■ Exercise requirements:
A word-for-word copy of the listing that follows is required.

■ Data records:
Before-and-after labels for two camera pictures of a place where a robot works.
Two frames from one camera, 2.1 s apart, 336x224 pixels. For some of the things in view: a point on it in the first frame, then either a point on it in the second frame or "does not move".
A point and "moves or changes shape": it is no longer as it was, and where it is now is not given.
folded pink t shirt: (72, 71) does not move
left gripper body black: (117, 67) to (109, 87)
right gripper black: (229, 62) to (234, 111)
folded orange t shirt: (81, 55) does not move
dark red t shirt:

■ Task output:
Before-and-after labels for two camera pictures of a place where a robot works.
Two frames from one camera, 2.1 s apart, 336x224 pixels. For some of the things in view: a point on it in the first frame, then either a point on it in the second frame or "does not move".
A point and "moves or changes shape": it is no longer as it was, and where it is now is not given.
folded pink t shirt: (72, 71) does not move
left gripper body black: (117, 67) to (109, 87)
right gripper black: (229, 62) to (234, 111)
folded orange t shirt: (81, 55) does not move
dark red t shirt:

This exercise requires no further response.